The Common Garter Snake is a medium-sized, diurnal snake. The head is large and distinct from the neck; eyes are large with round pupils. There are usually 7 yellow upper labials, often with red to black blotch markings. Male and female snakes are dark bodied with three distinct straight yellow to greenish-yellow dorsal/lateral stripes and generally have red hatching or bars along their sides (except on Vancouver Island where the red colouration is often absent). Dorsal body scales are strongly keeled and have up to 19 scale rows at mid-body. Snakes have a single anal plate scale and paired ventral scales posterior of the cloaca. Ventral surface ranges from light yellow to black, with the chin and neck lightest in colour. When a snake is nearing ecdysis (shedding their skin), the body color will be dull and eyes will appear blue-grey in colour as fluid lymph fills the area between the new and old layers of skin. Garter snakes range in size from under 200 mm when born to over a metre in total length when adult (Matsuda et al. 2006); however, significant size variation exists between populations. Males are smaller in head dimensions and body size than females, although they have longer tails relative to body length. Such sexual dimorphism has been attributed to reproductive investment in females, as fecundity increased with body size.
Biology
Reproduction
Reproduction occurs in the spring (usually end of April – early May) in the vicinity of the den site (Shine et al. 2001). Males emerge first and wait to court females, and both sexes may have multiple pairings each year. Males court females by physical stimulation along the sides of her body; females will often have more than one suitor at a time, leading to a mating ball, where multiple males will coil around her. Males may insert a copulatory plug into a female to prevent further mating, but often females will mate with more than one male, leading to a litter offspring having multiple fathers. Females usually start to reproduce in their second or third year, and may have litters every one to three years, depending on resources (Gregory 2006). Litter sizes range from 2 to 22 (max 85), and female fertility typically increases with size. Lower reproductive output is associated with high-latitude females compared with southern populations (Larsen 1986). Common Garter Snakes are viviparous; females carry developing eggs for 12-16 weeks, and young are born from mid-July through to early September. Neonates are small (145 to 220 mm SVL), slender and independent at birth (some still have partial yolk sac attached).
Diet
Garter snakes are active foragers and tend to occupy areas of high prey density, thus their habitat selection is often correlated with habitat selection by their prey (Gregory 1984; Gregory and Nelson 1991). They are commonly associated with wetland habitats, as their primary prey items are amphibians.
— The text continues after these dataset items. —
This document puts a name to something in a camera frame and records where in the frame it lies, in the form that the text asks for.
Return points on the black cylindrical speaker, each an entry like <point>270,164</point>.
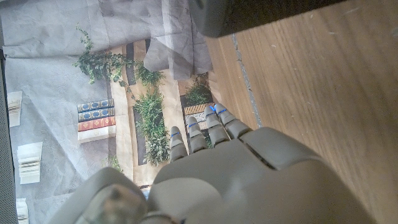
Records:
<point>248,15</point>

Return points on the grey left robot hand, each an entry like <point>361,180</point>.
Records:
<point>242,180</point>

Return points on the printed fabric backdrop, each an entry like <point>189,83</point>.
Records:
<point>46,77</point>

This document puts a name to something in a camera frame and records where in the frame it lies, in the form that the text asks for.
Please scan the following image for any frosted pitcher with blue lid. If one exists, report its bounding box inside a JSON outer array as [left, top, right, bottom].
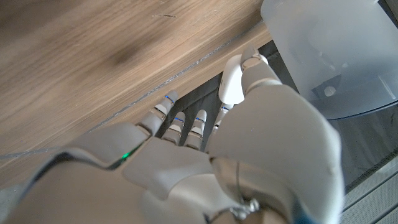
[[260, 0, 398, 121]]

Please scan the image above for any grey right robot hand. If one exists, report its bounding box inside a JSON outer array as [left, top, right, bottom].
[[0, 45, 346, 224]]

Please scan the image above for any wooden table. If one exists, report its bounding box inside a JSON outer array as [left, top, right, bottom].
[[0, 21, 265, 161]]

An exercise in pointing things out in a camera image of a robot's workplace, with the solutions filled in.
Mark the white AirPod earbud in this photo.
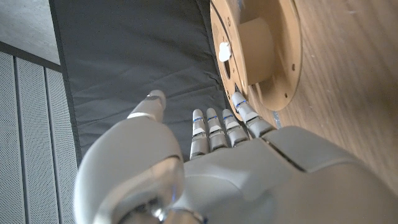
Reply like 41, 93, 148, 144
218, 42, 233, 62

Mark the black fabric curtain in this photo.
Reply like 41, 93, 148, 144
49, 0, 229, 166

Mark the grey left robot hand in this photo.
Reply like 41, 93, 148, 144
73, 89, 398, 224

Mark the cardboard filament reel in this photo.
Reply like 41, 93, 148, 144
210, 0, 303, 122

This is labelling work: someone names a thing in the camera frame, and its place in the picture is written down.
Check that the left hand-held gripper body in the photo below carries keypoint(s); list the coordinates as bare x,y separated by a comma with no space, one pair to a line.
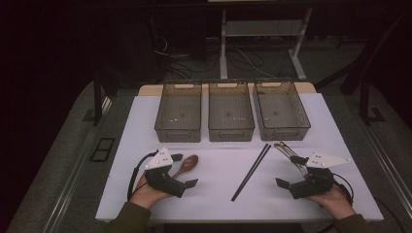
162,181

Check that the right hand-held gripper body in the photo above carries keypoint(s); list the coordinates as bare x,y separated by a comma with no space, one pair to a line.
315,186

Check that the wooden spoon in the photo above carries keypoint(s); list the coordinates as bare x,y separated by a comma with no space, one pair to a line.
189,162

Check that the black chopstick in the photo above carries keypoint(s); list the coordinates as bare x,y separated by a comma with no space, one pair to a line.
250,171
260,161

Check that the smoky clear plastic bin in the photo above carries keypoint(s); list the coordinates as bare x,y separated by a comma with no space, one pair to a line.
280,110
230,111
178,111

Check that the person's left hand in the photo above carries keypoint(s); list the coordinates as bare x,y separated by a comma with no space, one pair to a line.
145,194

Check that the person's right hand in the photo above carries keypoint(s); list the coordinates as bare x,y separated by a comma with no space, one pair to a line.
333,201

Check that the black metal stand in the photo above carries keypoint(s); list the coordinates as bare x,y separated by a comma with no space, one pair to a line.
364,103

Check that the white metal desk frame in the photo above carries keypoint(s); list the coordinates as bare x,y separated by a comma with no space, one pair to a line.
223,48

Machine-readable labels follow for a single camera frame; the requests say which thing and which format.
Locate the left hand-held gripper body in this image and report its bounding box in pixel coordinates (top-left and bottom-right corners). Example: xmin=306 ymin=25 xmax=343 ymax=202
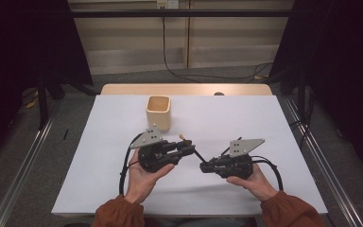
xmin=130 ymin=123 xmax=179 ymax=174

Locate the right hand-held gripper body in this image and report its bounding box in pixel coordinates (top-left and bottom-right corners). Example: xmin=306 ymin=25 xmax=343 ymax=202
xmin=212 ymin=138 xmax=266 ymax=180

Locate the orange-bristled makeup brush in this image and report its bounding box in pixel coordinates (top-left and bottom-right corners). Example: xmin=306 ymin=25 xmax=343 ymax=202
xmin=179 ymin=133 xmax=207 ymax=165

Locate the beige square cup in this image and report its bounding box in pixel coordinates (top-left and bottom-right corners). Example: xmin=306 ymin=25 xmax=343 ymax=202
xmin=145 ymin=95 xmax=172 ymax=132

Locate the person's left hand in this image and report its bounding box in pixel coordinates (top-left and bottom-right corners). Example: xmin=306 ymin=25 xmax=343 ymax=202
xmin=124 ymin=149 xmax=176 ymax=205

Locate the person's right hand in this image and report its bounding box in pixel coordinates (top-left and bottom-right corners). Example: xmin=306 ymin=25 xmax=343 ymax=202
xmin=226 ymin=164 xmax=280 ymax=202

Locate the white table mat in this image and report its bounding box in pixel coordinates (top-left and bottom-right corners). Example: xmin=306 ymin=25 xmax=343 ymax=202
xmin=50 ymin=94 xmax=329 ymax=218

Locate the wooden table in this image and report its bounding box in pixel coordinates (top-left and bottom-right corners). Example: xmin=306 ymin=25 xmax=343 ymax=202
xmin=99 ymin=83 xmax=273 ymax=96

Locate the black metal stand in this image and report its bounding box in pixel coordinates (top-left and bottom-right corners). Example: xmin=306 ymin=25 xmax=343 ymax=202
xmin=297 ymin=67 xmax=306 ymax=122
xmin=37 ymin=75 xmax=50 ymax=131

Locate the black horizontal bar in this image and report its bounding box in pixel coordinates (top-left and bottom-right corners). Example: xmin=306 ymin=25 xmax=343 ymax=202
xmin=70 ymin=9 xmax=292 ymax=18

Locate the black curtain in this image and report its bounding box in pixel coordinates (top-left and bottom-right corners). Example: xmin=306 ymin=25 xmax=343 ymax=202
xmin=268 ymin=0 xmax=363 ymax=183
xmin=0 ymin=0 xmax=94 ymax=168

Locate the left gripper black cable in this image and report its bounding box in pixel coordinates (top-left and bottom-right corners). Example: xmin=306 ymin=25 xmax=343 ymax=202
xmin=118 ymin=131 xmax=145 ymax=197

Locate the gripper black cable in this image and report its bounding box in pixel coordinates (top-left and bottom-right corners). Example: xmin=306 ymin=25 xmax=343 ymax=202
xmin=251 ymin=155 xmax=285 ymax=192
xmin=118 ymin=131 xmax=145 ymax=197

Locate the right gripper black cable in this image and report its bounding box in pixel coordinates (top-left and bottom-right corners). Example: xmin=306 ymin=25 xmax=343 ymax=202
xmin=251 ymin=155 xmax=285 ymax=192

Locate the black floor cable bundle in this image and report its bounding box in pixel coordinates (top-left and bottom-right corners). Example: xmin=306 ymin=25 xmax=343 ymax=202
xmin=291 ymin=91 xmax=316 ymax=149

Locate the black wall cable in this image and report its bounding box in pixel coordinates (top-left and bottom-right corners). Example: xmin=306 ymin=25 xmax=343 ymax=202
xmin=162 ymin=15 xmax=273 ymax=83

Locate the metal floor rail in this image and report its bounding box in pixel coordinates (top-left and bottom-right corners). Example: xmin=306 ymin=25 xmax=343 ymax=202
xmin=0 ymin=103 xmax=61 ymax=227
xmin=285 ymin=97 xmax=363 ymax=227

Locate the white wall socket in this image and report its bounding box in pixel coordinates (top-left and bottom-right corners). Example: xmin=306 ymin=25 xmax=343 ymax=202
xmin=156 ymin=0 xmax=180 ymax=9

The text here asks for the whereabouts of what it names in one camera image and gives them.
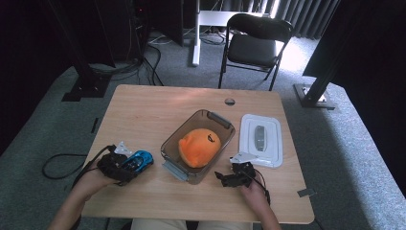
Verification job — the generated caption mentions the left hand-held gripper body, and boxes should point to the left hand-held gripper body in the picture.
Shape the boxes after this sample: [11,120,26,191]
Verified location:
[96,141,138,183]

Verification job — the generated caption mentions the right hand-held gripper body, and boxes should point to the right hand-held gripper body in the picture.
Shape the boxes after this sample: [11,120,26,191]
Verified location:
[223,151,259,189]

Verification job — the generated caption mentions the blue toy car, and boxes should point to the blue toy car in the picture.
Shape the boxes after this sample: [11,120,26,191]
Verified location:
[121,149,155,175]

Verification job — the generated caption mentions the orange plush toy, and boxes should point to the orange plush toy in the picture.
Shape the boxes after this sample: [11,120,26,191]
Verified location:
[177,127,222,169]

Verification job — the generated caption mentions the white box lid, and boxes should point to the white box lid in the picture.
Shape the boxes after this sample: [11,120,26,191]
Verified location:
[237,113,284,170]

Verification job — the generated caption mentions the brown transparent storage box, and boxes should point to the brown transparent storage box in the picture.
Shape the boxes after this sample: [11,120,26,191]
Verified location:
[160,108,237,186]

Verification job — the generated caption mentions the person's right hand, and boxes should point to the person's right hand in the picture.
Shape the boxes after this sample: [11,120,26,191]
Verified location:
[238,178,271,209]

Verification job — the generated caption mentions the person's left hand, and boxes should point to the person's left hand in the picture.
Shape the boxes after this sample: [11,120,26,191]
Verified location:
[77,158,117,201]

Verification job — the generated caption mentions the person's beige trousers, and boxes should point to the person's beige trousers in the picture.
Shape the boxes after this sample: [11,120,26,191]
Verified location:
[129,218,253,230]

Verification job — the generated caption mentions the grey tape piece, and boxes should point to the grey tape piece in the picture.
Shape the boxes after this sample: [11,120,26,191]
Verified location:
[297,188,317,198]

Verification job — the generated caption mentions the black metal stand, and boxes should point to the black metal stand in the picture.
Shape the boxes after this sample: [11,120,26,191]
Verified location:
[293,18,355,111]
[46,0,112,103]

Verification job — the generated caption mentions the black folding chair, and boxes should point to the black folding chair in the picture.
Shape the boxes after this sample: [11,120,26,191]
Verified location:
[217,12,295,92]

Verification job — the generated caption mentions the black curtain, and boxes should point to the black curtain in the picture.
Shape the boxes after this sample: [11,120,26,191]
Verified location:
[0,0,78,156]
[302,0,406,199]

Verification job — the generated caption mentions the black panel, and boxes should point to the black panel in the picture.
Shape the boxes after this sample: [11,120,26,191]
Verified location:
[148,0,185,47]

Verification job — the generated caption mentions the grey curtain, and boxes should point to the grey curtain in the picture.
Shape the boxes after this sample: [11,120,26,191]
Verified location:
[219,0,341,40]

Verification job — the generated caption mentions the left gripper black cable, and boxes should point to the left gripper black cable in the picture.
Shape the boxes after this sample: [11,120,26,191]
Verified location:
[71,144,118,190]

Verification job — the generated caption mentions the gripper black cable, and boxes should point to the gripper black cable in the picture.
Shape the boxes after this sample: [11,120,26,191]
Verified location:
[71,144,118,190]
[251,167,272,206]

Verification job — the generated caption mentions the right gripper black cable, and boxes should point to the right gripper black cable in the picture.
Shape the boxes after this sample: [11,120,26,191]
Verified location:
[251,167,272,206]

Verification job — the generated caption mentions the black floor cable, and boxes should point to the black floor cable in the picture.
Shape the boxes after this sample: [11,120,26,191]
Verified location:
[41,153,89,180]

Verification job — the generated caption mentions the bundle of black cables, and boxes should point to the bundle of black cables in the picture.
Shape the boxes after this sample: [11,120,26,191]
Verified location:
[89,44,166,87]

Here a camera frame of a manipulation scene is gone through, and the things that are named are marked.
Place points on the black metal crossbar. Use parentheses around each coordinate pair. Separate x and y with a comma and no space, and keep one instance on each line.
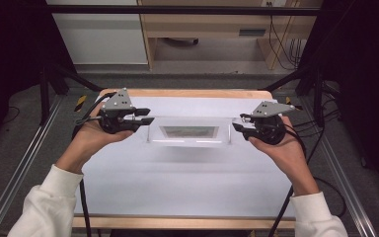
(177,10)

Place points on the white cabinet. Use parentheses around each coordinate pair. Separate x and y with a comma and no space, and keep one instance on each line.
(102,36)

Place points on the white rectangular tray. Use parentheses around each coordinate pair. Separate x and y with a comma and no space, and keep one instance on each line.
(223,138)

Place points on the yellow black tape strip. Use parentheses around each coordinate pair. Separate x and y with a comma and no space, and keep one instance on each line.
(81,102)
(288,100)

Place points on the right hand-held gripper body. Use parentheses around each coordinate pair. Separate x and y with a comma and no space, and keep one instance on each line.
(269,130)

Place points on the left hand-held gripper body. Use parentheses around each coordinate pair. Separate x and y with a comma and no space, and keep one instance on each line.
(118,102)

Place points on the black curtain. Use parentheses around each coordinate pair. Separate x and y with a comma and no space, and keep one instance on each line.
(362,65)
(10,42)

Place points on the aluminium floor rail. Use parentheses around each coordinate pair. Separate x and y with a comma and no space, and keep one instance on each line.
(342,184)
(16,177)

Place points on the person's right hand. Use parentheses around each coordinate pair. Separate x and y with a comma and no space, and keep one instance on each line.
(292,161)

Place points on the black metal stand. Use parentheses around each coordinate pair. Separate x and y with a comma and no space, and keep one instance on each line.
(46,95)
(316,95)

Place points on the wooden table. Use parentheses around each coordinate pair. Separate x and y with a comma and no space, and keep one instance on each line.
(184,223)

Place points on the wooden cabinet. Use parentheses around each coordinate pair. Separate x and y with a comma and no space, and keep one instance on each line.
(204,29)

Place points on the person's left hand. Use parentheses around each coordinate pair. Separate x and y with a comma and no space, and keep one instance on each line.
(85,144)

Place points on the white table sheet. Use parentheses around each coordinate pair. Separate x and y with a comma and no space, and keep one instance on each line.
(184,177)

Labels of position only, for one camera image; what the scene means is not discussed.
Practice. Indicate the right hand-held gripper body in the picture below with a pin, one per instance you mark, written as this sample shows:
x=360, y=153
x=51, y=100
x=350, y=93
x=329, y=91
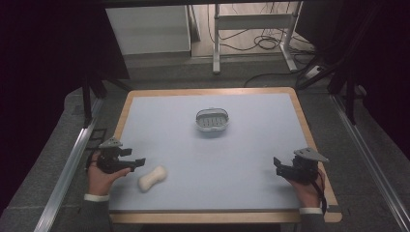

Adult snakes are dietary generalists and will prey upon many different species, including earthworms, frogs, toads, salamanders, fish, fledgling birds and occasionally small mammals, depending on seasonal availability of prey and location. Common Garter Snakes are one of a very few species capable of eating the toxic Rough-skinned Newt (Taricha granulosa). Snakes have short, sharp, backwards curving teeth, designed to hold prey which are swallowed whole. Due to their kinetic skull (i.e., moveable joints), garter snakes can swallow large food items. Young snakes feed directly after birth, and are more restricted in diet due to gap-limitations, eating primarily small worms and recently metamorphosized frogs.
Behaviour
Garter snakes are more active during the day and can frequently be seen foraging in aquatic or terrestrial environments, as well as basking in vegetation or on rocky slopes. Gravid females are less active and typically spend most of their day thermoregulating. Male Common Garter Snakes do not exhibit male-to-male combat when competing for females; however large mating aggregations of snakes in the spring are a spectacular sight (Shine et al. 2001). Snakes that are undergoing ecdysis (i.e. shedding their skin) will also generally be less active and will often remain under cover.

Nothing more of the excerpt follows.